WORK INSTRUCTION: The answer must consist of each line below that contains the string "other".

GIVEN DATA:

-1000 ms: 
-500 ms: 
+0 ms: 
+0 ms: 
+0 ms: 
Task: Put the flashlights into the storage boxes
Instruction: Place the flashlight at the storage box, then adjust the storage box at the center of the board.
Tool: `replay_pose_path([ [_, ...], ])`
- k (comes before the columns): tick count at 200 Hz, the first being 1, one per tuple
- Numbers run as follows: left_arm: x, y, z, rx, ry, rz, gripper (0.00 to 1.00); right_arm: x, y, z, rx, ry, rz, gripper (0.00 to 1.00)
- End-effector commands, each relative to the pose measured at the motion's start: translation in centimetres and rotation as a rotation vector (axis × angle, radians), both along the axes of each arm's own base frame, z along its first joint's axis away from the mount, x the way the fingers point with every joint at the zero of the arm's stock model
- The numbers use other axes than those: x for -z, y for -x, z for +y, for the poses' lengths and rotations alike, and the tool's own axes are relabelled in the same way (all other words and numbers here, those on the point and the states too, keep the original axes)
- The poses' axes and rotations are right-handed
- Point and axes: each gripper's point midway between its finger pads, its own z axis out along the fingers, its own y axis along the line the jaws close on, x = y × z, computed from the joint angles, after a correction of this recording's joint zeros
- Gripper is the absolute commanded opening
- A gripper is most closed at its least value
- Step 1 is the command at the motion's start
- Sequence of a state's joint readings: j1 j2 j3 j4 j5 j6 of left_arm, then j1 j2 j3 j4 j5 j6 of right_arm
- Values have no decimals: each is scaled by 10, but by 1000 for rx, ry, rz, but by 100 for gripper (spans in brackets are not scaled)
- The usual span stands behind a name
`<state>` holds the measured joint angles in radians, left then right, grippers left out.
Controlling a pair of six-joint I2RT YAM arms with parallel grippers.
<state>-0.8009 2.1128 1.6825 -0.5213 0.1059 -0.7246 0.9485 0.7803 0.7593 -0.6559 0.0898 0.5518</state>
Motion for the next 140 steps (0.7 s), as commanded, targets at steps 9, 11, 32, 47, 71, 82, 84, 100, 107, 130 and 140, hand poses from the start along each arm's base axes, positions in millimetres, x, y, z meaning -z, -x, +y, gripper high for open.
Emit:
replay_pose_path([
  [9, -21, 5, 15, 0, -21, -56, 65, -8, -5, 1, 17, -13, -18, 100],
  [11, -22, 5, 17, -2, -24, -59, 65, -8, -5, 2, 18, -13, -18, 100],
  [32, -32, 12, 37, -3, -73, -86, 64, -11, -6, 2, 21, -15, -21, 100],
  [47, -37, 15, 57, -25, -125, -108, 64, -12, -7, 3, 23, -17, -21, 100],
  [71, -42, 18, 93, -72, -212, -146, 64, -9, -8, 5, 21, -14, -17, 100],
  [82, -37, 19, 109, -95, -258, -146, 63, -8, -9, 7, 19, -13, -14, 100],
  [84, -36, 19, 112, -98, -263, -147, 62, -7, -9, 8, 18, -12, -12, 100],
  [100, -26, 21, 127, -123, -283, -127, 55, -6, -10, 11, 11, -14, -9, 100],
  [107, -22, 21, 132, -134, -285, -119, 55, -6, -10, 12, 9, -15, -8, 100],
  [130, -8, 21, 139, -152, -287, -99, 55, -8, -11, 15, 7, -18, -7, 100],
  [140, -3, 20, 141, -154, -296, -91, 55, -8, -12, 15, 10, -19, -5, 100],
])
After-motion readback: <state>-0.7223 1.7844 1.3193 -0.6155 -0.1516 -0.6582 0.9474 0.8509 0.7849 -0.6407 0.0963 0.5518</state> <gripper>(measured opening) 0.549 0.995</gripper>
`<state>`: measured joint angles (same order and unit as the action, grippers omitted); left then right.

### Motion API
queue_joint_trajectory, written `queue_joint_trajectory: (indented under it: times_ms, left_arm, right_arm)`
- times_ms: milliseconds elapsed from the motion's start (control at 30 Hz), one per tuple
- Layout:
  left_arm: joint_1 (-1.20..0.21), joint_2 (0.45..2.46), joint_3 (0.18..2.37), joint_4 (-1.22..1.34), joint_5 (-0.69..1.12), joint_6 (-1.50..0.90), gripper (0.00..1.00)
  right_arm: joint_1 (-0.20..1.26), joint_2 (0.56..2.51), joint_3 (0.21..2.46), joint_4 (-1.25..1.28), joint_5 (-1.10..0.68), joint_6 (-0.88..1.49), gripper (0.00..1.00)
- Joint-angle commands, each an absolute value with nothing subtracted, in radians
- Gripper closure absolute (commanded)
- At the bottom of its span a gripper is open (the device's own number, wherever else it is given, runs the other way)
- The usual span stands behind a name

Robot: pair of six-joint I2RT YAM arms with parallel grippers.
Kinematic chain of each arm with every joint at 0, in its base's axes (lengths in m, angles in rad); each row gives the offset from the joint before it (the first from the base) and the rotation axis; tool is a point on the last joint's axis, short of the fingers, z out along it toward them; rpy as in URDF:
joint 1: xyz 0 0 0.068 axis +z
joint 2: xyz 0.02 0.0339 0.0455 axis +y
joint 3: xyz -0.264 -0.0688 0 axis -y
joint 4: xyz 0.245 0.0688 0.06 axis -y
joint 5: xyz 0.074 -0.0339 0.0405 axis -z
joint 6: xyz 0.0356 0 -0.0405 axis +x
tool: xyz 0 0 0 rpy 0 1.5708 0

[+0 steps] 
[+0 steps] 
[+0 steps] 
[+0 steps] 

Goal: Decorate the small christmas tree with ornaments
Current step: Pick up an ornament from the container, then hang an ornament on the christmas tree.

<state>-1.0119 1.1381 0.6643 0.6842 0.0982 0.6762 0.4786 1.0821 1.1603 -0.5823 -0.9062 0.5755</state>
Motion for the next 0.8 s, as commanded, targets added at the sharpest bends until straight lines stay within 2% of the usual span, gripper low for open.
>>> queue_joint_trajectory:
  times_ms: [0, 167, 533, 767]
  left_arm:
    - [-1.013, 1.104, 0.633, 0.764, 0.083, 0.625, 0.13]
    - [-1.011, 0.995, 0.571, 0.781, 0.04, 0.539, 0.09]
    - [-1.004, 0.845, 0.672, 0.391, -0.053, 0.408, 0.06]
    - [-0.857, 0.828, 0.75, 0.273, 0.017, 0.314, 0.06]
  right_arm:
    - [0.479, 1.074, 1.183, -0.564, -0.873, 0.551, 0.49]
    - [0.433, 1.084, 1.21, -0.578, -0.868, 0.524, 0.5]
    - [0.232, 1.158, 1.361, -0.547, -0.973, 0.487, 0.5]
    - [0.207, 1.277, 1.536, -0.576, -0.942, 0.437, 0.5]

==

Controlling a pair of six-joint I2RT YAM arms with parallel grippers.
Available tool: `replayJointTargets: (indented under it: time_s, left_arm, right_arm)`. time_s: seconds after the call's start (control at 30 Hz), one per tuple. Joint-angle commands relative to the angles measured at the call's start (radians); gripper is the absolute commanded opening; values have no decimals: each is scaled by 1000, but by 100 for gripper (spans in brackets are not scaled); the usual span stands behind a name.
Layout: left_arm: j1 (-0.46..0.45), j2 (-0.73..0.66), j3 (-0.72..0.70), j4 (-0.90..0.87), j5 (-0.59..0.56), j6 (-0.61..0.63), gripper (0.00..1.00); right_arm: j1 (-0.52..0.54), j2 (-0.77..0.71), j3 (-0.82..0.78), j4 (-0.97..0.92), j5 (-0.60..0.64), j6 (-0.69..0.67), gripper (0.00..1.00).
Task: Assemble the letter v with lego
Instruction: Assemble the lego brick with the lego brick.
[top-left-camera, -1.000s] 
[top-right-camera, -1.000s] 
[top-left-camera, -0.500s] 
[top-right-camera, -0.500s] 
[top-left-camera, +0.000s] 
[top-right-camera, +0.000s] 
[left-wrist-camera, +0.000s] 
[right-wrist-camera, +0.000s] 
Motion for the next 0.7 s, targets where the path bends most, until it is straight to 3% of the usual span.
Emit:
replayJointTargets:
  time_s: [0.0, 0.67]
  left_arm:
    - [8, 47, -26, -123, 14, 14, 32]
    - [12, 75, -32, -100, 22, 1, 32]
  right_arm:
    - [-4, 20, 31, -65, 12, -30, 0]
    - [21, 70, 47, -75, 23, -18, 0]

YOUR RESPONSE:
- The numbers use other axes than those: x for -z, y for -x, z for +y, for the poses' lengths and rotations alike, and the tool's own axes are relabelled in the same way (all other words and numbers here, those on the point and the states too, keep the original axes)
- At the bottom of its span a gripper is open (the device's own number, wherever else it is given, runs the other way)

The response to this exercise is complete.